What you need to do: Starting with the line that contains "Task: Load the" and stopping after the line that contains "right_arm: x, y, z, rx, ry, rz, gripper", return each line below exactly as written, with no others.
⟨
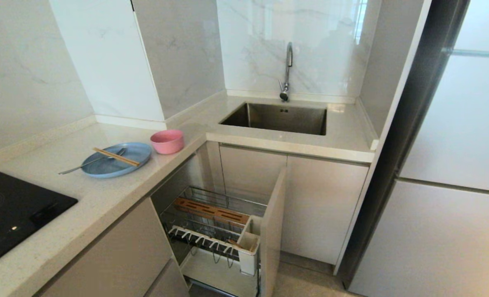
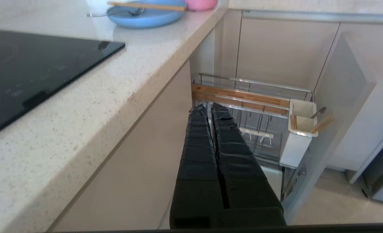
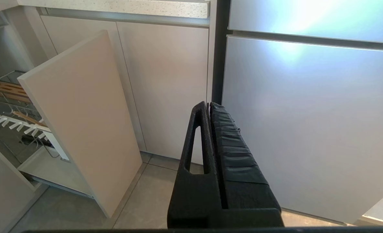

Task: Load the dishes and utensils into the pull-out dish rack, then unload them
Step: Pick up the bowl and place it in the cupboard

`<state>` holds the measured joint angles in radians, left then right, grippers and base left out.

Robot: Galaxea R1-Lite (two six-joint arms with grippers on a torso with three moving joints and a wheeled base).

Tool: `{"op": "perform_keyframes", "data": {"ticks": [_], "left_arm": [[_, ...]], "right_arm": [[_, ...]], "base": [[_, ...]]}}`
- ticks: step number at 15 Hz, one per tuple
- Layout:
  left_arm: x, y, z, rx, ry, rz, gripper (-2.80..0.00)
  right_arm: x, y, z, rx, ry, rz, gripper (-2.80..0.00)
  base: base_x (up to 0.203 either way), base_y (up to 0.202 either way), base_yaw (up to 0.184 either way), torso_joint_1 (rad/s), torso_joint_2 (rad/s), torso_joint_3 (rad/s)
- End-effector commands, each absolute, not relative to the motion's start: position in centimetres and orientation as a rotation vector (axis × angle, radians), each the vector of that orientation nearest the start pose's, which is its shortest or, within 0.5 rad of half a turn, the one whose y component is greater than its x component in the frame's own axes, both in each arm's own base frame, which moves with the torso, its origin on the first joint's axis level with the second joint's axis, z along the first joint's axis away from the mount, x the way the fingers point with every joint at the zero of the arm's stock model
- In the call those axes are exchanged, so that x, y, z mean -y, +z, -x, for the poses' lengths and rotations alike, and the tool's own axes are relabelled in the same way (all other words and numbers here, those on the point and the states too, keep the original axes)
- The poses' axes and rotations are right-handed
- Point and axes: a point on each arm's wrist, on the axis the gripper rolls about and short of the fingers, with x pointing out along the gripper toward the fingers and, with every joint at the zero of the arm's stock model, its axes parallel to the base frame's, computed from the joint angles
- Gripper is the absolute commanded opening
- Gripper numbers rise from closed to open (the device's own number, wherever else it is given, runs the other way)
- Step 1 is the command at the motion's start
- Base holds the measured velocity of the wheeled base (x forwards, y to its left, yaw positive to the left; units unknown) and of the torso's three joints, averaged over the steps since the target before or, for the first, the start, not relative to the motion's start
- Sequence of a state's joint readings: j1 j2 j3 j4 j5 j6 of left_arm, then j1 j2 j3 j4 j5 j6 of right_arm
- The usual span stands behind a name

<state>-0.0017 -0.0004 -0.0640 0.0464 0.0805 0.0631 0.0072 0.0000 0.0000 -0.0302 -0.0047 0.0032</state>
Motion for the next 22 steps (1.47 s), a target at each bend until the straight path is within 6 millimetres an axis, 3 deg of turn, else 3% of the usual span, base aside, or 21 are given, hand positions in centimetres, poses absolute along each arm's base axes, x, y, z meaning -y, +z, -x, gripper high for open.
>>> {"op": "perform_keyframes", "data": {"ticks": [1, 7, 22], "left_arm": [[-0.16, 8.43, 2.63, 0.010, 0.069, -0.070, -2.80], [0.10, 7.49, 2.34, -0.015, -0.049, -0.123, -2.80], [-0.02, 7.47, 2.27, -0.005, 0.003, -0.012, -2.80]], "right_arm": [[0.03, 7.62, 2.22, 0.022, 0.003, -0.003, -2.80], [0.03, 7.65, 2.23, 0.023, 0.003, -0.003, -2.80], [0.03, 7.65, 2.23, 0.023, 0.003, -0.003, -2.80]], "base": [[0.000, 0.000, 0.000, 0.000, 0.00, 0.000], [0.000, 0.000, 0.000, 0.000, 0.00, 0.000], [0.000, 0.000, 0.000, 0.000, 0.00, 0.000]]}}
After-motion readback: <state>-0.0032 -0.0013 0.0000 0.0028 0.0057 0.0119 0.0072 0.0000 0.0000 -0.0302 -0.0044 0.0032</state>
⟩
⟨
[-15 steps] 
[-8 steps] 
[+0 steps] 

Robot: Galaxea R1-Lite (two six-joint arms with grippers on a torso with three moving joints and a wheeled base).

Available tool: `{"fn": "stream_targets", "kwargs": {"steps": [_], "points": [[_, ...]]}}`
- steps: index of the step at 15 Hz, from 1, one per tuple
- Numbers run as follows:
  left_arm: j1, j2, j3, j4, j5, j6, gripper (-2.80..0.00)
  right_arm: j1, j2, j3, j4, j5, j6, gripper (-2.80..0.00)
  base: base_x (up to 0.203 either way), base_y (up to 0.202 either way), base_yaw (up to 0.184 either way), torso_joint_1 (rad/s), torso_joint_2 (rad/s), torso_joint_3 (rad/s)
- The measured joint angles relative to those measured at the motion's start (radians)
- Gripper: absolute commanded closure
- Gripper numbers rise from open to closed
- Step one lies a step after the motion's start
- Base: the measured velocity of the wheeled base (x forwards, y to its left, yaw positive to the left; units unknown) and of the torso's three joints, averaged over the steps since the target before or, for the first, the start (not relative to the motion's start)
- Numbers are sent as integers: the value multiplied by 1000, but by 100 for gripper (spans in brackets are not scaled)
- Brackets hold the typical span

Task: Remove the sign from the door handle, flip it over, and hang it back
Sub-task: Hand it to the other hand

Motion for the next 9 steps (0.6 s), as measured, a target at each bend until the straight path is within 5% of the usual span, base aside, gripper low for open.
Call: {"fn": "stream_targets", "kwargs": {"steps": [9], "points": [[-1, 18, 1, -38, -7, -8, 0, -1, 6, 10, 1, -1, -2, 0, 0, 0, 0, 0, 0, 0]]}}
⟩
Output:
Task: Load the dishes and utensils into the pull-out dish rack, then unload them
Step: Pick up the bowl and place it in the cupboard

`<state>` holds the measured joint angles in radians, left then right, grippers and base left out.

Robot: Galaxea R1-Lite (two six-joint arms with grippers on a torso with three moving joints and a wheeled base).

Tool: `{"op": "perform_keyframes", "data": {"ticks": [_], "left_arm": [[_, ...]], "right_arm": [[_, ...]], "base": [[_, ...]]}}`
- ticks: step number at 15 Hz, one per tuple
- Layout:
  left_arm: x, y, z, rx, ry, rz, gripper (-2.80..0.00)
  right_arm: x, y, z, rx, ry, rz, gripper (-2.80..0.00)

The exercise is now finished.